Confieso, emocionado, que la reconocí inmediatamente, aunque algo denodado,
considero que igual la podría haber distinguido perdida en medio de una
multitud.
De inmediato sentí una indescriptible emoción, y creo que me dieron unas
ganas locas de ser parte de ese viento rabioso que la despeinaba. Había pensado
tanto en ella, que durante varios meses llegué a imaginar innúmeras cosas, pero
luego al verla ya no supe que hacer. Es que en cuanto ciertas personas hacen de
todo para tornarse substanciales, otras, a pesar de todo lo que las rodea,
actúan naturalmente y se tornan inolvidables.
No es por nada
que yo me quedé mirándola, rutilante, y puedo jurar que ya no me quedaron ganas
de mirar a nadie más. Recuerdo que desde el primer momento en que la vi, había comprendido
que los ojos siempre pertenecen a la persona que los hace brillar.

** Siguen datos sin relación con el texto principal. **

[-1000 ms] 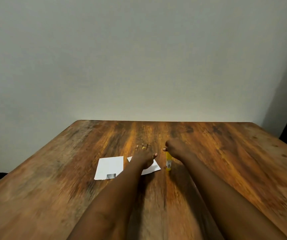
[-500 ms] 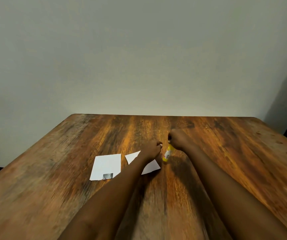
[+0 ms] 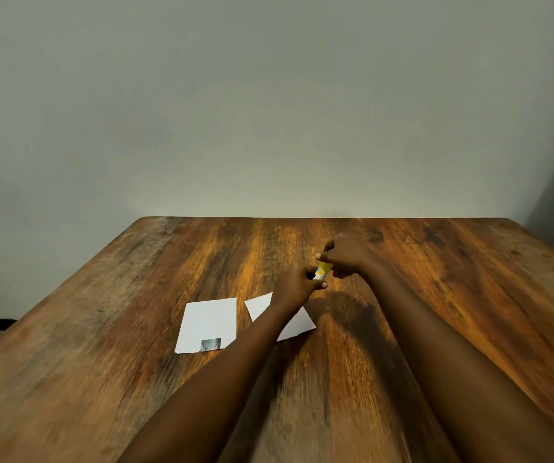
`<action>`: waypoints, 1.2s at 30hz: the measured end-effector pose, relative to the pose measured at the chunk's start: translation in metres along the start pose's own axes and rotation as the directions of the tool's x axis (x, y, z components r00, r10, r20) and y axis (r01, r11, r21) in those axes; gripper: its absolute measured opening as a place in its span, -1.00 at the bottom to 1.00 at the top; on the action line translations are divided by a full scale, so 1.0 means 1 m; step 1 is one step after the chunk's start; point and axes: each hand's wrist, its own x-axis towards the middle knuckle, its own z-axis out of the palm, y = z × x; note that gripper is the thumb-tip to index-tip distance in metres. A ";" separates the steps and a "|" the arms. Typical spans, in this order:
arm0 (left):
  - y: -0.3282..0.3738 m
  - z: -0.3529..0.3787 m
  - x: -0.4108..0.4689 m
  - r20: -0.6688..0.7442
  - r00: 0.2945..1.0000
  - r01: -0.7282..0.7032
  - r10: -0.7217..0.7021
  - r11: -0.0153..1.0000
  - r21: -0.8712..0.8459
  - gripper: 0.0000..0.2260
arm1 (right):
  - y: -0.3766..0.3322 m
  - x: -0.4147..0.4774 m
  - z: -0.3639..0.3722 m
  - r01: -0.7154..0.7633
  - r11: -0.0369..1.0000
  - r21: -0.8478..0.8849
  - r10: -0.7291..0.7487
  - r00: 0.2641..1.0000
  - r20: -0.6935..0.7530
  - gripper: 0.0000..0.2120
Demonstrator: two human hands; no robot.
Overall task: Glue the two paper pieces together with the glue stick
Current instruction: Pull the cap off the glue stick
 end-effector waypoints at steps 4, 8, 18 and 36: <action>-0.002 0.000 0.002 -0.069 0.997 -0.041 0.044 0.999 0.032 -0.69 | -0.001 0.004 0.005 -0.017 0.999 -0.048 0.017 1.000 0.005 -0.61; -0.008 -0.004 0.003 -0.082 0.995 -0.061 0.062 0.998 0.024 -0.72 | -0.003 0.005 0.012 0.057 0.995 -0.079 -0.061 0.997 -0.045 -0.63; -0.020 -0.027 0.003 0.112 0.993 -0.005 0.024 0.986 -0.166 -0.81 | 0.004 -0.007 0.023 0.248 0.966 0.078 -0.242 0.967 -0.079 -0.84; -0.021 -0.029 -0.006 0.273 0.958 -0.025 0.085 0.976 -0.215 -0.76 | -0.003 -0.018 0.000 0.108 0.993 0.045 -0.112 0.988 0.105 -0.70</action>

Desde aquel entonces ya no logré dormir por las noches para soñarla, y eternamente
mis desvelos terminaban en su nombre. Un día, inconsolable, quise cambiar mis
poemas por olvido, pero seguí escribiendo sobre ella.

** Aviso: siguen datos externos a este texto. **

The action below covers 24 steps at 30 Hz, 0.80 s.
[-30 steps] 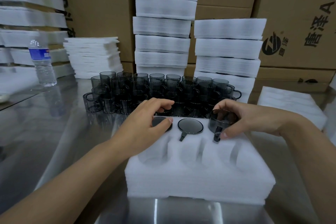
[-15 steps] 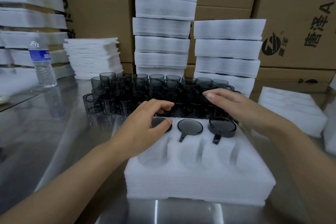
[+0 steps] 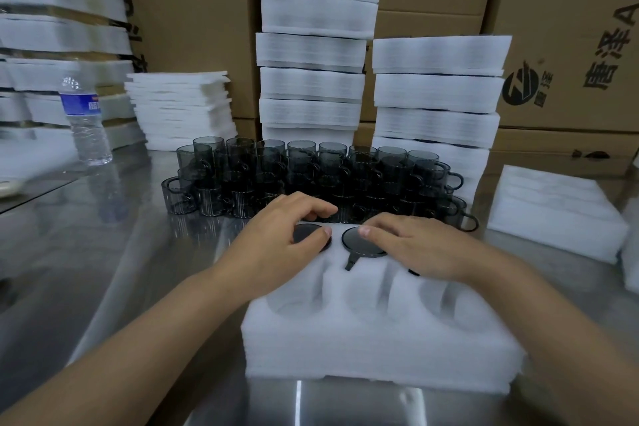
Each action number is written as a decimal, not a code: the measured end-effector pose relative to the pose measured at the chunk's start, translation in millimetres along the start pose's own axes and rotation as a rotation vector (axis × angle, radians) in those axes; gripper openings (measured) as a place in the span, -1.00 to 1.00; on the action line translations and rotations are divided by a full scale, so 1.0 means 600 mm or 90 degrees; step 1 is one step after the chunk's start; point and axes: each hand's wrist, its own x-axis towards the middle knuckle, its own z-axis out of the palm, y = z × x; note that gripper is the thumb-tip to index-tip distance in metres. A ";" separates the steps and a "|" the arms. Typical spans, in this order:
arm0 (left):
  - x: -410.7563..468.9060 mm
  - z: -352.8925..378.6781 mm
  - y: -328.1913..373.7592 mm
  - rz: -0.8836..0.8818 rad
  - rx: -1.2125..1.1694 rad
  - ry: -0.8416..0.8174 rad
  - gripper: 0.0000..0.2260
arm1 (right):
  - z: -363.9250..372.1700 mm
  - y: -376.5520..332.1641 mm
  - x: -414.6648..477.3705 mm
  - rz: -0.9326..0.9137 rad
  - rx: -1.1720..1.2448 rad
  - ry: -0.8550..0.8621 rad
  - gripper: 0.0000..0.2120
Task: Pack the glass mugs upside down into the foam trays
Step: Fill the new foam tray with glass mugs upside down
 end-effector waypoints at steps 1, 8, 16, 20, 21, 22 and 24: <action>0.000 0.000 0.000 -0.002 -0.002 -0.003 -0.78 | 0.000 0.000 0.000 0.002 -0.005 -0.003 -0.59; 0.000 -0.002 0.005 -0.008 -0.027 -0.025 -0.84 | 0.001 0.003 0.007 -0.012 -0.043 -0.050 -0.53; 0.005 -0.001 0.002 -0.009 -0.011 -0.037 -0.79 | 0.003 0.005 0.012 -0.013 -0.044 -0.045 -0.50; 0.017 -0.001 0.008 0.072 0.143 -0.052 -0.82 | 0.003 0.003 0.013 -0.012 -0.048 -0.041 -0.49; 0.024 -0.005 0.010 0.063 0.136 -0.084 -0.82 | 0.003 0.003 0.012 -0.014 -0.049 -0.040 -0.48; 0.034 -0.011 0.013 0.041 0.122 -0.116 -0.81 | 0.003 0.004 0.010 -0.016 -0.047 -0.039 -0.48; 0.056 -0.017 0.019 -0.011 0.124 -0.148 -0.80 | 0.002 0.004 0.007 -0.020 -0.041 -0.033 -0.47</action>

No sé decir exactamente en qué momento ella se metió en mi corazón, para
que ahora la extrañe tanto. Pero creo que ella ya me olvidó.

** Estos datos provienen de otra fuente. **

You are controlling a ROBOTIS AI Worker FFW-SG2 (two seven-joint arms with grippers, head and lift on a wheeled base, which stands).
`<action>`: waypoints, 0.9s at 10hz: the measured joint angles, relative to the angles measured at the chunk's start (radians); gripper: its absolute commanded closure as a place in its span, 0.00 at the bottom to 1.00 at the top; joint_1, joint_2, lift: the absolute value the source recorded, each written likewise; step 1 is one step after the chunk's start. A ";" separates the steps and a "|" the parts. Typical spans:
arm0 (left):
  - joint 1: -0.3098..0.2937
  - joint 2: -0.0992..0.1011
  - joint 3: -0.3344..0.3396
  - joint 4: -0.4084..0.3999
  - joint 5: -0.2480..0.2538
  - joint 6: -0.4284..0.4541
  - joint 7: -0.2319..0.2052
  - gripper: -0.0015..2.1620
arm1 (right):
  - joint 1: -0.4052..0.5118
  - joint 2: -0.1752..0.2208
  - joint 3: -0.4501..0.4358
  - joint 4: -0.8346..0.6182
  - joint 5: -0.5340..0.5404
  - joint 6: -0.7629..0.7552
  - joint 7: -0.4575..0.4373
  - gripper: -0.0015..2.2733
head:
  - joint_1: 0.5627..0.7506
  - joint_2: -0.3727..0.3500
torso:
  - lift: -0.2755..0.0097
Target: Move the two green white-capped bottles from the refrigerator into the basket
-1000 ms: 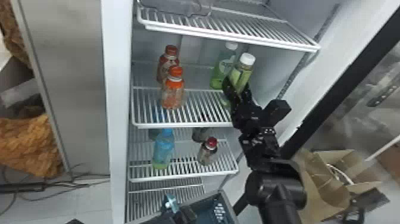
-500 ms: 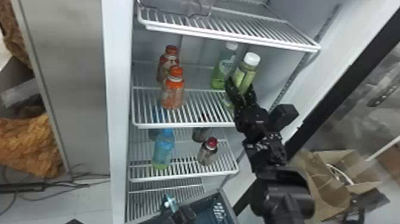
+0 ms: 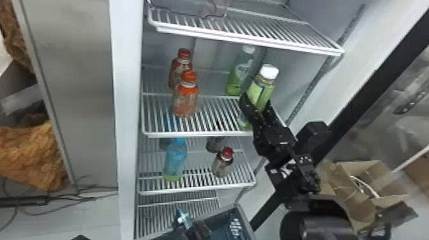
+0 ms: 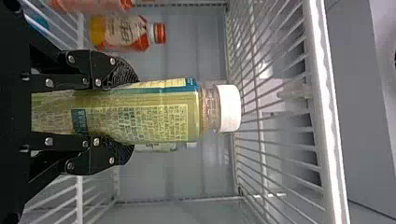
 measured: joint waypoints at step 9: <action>0.005 0.000 0.005 0.000 -0.006 0.000 -0.002 0.56 | 0.331 0.025 -0.055 -0.515 -0.139 0.407 0.113 0.42 | 0.70 0.03 | 0.95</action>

Lo nuestro nada más fue de esos amores pasajeros que nunca se arriesgan
a entregar todo de sí, que prefieren no quedarse ni quererse, donde el orgullo tiene
más valor más que los verdaderos sentimientos.
En fin,
confieso que no pude. Me declaro culpable de amarle para siempre. Y me declaro
culpable que mi cuerpo no admita otro cuerpo que su cuerpo. Me declaro culpable
que mi boca no acepte otros besos que no los suyos. Me declaro culpable por el
hecho de que amar siempre quiere decir siempre aunque ella esté lejos.